就如前些日,那几次血淋淋的尸体事件有可能就会落在他们的身上。
“什么东西。”杨工监冷哼一声,不屑的目光扫过诸人一眼,随即迈步离去,真以为自己是谁了?
奴隶,就该要有奴隶的样子。
“咔嚓。”正在采石一男子拳头紧握,将手中的铁锤握得紧紧地,旁边的人看到这一幕不由得叹气,看着那男子摇了摇头,说道:“不要冲动。”
那所谓的杨工监,其实原本和他们都是一起征集而来的,只不过仗着上面有人,因此被提拔为监工,却不曾将他们当做是人,没日没夜地压榨抽打,以此加快采石的进展。
“难道我们就要这样认命吗?”一位男子愤怒,在这数月之间,因此丧命的人有多少?南溪侯府之人可曾了解过吗。
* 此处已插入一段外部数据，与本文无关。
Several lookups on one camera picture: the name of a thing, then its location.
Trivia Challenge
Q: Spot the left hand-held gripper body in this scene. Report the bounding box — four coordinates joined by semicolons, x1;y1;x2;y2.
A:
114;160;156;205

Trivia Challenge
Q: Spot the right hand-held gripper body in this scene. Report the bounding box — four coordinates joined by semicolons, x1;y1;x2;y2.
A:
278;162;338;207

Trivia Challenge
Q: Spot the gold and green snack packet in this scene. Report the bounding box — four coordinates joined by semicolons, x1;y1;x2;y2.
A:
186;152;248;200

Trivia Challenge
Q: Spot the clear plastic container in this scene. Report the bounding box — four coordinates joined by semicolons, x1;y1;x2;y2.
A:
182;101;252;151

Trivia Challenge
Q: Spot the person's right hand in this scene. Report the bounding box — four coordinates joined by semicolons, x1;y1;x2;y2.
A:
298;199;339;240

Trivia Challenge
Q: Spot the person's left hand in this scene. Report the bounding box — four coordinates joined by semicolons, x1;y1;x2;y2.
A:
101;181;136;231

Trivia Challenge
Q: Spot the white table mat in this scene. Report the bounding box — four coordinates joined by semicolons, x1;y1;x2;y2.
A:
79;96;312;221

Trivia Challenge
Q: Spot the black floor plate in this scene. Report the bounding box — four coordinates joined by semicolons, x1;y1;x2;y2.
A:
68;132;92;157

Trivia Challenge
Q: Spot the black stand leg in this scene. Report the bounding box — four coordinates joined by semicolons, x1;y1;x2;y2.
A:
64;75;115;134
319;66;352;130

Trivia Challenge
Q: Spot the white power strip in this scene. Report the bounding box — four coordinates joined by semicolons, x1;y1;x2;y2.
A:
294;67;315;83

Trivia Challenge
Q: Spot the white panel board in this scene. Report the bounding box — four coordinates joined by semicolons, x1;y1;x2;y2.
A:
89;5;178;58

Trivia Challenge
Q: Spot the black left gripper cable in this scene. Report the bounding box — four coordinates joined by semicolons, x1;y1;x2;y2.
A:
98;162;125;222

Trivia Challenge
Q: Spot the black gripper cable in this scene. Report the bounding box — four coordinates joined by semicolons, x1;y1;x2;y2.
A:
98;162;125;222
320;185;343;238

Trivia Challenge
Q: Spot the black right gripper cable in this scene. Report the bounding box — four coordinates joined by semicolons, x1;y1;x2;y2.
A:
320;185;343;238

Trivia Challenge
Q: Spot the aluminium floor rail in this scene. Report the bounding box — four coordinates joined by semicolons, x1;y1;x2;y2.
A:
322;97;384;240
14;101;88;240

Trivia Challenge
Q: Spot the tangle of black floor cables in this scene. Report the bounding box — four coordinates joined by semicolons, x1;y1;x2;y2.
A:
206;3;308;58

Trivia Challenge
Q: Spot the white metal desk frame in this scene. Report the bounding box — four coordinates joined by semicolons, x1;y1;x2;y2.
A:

“天地自有公道,南溪竖逆秦王史,如今日这般不公不正之作为,他日只会覆水难收,迟早淹没那南溪侯府。”一位略年迈的身影说道,眼眸中带着淡淡的冷意,他之儿,就是因为开采晶石而丧命。
但南溪侯府的人,却连半点歉意都没有。
有得,只是一扫而过的漠视。
这是何等肆意而为。
“希望吧!”一位疯疯癫癫的身影嘀咕,诸人听到此话,眼眸中闪过一抹黯然,南溪侯府有权有势,又有谁能制衡得了南溪侯府?!
所谓强龙难压地头蛇,何况那还不是地头蛇,而是一头盘踞南溪庵山许久的猛虎。
罢了,罢了。
一切听天由命吧,那年迈的身影叹息,拿着手中的巨大铁锤开凿这墨绿晶石,看到那年迈身影的动作,诸人的眼神黯然,没办法却又无奈地拿起了工具开采。
……
屿山邛岭腹部,只见有无数被凿开的一座通道之中,有一位身形略胖的男子悠哉走来,此人,自然就是杨工监。
片刻间,杨工监身前出现一座建造在矿道内的房间,房门前有两位身穿铠甲的战士守护在那。
杨工监眼眸向两旁的战士点头示意,看着眼前的房门,他面容都不禁严肃了些,随即推门而入。
“屿山邛岭挖掘监造监工杨志,见过南溪侯府总管大人。”在他的身前,有着一位衣着华丽的中年身影,这人,来自于南溪侯府。
在这远离京都的南溪庵山,南溪侯府便是这里的天,拥有着绝对的地位,可想而知其影响力有多可怕。
即便只是南溪侯府的一位下人,在外都有着不错的身份,更遑论是南溪侯府的总管。
更甚,在外人前借助侯府之威张扬跋扈的杨工监,此刻竟跪伏在地,卑躬屈膝,神色半点不敢大意。
“起来吧。”总管点头。
“多谢总管大人。”直到听见总管的话,杨工监方才起身,小心翼翼地说道:“总管大人此次到来,可是南溪侯府有何指令要传达?”